Novo Framework para Auditoria de Desaprendizagem de Máquina

Google/DeepMindGoogle/DeepMind
Pesquisadores do Google introduziram os Testes de Kernel de f-Divergência Regularizados, um novo framework para auditoria de desaprendizagem de máquina que permite verificação estatisticamente robusta de se um modelo esqueceu dados confidenciais. O método aborda problemas com testes tradicionais, como perda de sensibilidade em modelos grandes e falsos positivos. O framework foi testado com sucesso em dados sintéticos, tarefas de física de altas energias, auditoria de privacidade diferencial e avaliação de desaprendizagem.

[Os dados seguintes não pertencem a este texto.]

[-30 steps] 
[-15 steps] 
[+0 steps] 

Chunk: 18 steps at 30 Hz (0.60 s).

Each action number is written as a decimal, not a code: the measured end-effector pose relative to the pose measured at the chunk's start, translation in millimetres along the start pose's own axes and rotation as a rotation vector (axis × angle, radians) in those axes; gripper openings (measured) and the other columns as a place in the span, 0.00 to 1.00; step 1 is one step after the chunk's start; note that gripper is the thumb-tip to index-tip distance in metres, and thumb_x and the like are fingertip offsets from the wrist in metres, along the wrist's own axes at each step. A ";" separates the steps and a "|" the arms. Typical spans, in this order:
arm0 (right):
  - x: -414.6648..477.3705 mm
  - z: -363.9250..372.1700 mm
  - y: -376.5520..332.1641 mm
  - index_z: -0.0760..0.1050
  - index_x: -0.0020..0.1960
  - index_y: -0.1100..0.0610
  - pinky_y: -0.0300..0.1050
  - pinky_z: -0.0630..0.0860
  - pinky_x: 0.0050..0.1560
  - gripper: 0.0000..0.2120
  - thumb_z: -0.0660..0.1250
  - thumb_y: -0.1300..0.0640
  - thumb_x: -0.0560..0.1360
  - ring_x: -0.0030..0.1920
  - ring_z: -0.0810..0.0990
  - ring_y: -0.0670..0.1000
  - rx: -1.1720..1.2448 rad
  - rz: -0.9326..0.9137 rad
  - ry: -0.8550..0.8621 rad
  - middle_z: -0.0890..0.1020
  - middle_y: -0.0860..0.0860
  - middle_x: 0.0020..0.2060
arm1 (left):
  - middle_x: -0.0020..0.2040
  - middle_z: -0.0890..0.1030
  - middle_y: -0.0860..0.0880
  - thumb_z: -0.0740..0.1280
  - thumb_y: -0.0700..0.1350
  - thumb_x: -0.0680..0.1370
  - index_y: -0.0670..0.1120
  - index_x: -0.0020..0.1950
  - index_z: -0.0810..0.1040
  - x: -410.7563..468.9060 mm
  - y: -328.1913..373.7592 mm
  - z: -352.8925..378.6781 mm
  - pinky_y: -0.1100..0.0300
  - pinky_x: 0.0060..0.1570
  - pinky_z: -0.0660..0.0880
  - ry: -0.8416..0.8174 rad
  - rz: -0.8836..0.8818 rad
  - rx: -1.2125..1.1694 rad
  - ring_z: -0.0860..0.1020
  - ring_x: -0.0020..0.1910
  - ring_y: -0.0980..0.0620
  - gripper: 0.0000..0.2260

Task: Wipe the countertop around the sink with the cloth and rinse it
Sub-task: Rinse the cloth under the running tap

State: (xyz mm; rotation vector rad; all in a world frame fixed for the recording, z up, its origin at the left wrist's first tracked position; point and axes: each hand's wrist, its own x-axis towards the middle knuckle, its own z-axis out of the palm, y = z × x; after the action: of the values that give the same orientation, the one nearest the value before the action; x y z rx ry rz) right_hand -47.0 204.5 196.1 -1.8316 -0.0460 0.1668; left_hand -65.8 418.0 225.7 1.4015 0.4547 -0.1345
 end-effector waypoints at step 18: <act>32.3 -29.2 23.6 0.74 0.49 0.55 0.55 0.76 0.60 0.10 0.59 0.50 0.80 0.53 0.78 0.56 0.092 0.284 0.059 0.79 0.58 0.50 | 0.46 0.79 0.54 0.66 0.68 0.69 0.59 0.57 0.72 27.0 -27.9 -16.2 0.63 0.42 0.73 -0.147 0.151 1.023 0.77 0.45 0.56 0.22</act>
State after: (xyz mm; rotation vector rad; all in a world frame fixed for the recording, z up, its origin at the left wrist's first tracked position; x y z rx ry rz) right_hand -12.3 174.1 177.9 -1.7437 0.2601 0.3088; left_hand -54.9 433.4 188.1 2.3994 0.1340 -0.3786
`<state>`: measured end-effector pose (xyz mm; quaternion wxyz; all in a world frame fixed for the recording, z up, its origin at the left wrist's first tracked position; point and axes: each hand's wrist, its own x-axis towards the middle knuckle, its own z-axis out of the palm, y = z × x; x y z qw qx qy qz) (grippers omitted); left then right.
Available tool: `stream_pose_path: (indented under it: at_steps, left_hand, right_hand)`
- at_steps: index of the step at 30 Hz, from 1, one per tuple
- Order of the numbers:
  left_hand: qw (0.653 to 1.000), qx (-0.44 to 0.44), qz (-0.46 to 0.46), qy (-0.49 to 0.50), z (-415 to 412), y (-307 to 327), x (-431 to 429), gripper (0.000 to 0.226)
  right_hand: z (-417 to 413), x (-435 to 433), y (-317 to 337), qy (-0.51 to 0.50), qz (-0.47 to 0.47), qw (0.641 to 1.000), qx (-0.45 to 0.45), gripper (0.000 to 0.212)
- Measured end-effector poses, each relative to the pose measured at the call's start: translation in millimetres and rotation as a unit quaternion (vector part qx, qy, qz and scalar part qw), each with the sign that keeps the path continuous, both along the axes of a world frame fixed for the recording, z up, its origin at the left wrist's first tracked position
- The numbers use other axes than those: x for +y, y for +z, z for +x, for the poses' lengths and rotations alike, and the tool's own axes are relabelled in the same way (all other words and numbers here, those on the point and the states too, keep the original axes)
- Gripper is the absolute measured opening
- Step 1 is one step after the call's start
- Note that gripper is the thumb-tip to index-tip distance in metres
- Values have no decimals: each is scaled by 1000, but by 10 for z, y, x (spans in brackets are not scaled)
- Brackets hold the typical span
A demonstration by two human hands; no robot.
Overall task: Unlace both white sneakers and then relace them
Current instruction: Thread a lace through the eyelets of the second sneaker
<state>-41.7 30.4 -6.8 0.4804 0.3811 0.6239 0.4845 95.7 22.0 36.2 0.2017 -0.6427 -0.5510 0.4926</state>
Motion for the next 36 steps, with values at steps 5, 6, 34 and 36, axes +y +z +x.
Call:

O Google apresenta um novo framework chamado Regularized f-Divergence Kernel Tests, projetado para auditar o desaprendizado de máquina. O desaprendizado de máquina permite que sistemas de IA "esqueçam" partes específicas dos dados de treinamento sem precisar de um retreinamento completo, o que é crucial para conformidade regulatória (por exemplo, o "direito ao esquecimento" sob o Regulamento Geral sobre a Proteção de Dados, RGPD), segurança de IA e qualidade do modelo. O método tradicional de verificação é o teste de duas amostras, que compara as distribuições de saída de um modelo que nunca viu um registro e de outro que o "esqueceu". No entanto, à medida que os modelos crescem, esse método perde poder estatístico e exige um número enorme de amostras, tornando-o computacionalmente caro. O novo framework, apresentado na 26ª Conferência Internacional sobre Inteligência Artificial e Estatística em 2026 (AISTATS 2026), usa testes regularizados baseados em f-divergências e seleciona automaticamente a melhor divergência e os hiperparâmetros, eliminando a necessidade de ajuste manual. Os autores provam teoricamente que os testes controlam os falsos positivos para qualquer tamanho de amostra, e o risco de falsos negativos tende a zero com o aumento dos dados. O framework também oferece um teste relativo de três amostras que compara o modelo de esquecimento com um modelo retreinado com segurança e com o modelo original comprometido, abordando a impossibilidade de alcançar uma equivalência perfeita de retreinamento. Em experimentos com dados sintéticos, dados de física de altas energias (busca por partículas raras), auditoria de privacidade diferencial e avaliação de métodos de esquecimento, o framework superou ou igualou os métodos de referência, exigindo menos amostras e menos ajustes. Por exemplo, na auditoria de privacidade, o teste de divergência de hockey-stick detectou violações no mecanismo SVT3 usando vários milhares de amostras, enquanto o DP-Auditorium exigia milhões. Na avaliação de esquecimento, apenas o método de rótulo aleatório passou no teste, enquanto os métodos de ajuste fino, poda e enfraquecimento sináptico seletivo provaram ser ineficazes. Os autores enfatizam que usaram implementações simplificadas; ambientes de produção exigem configurações mais rigorosas. Este trabalho foi feito em conjunto com Antonín Schrab e Arthur Gretton.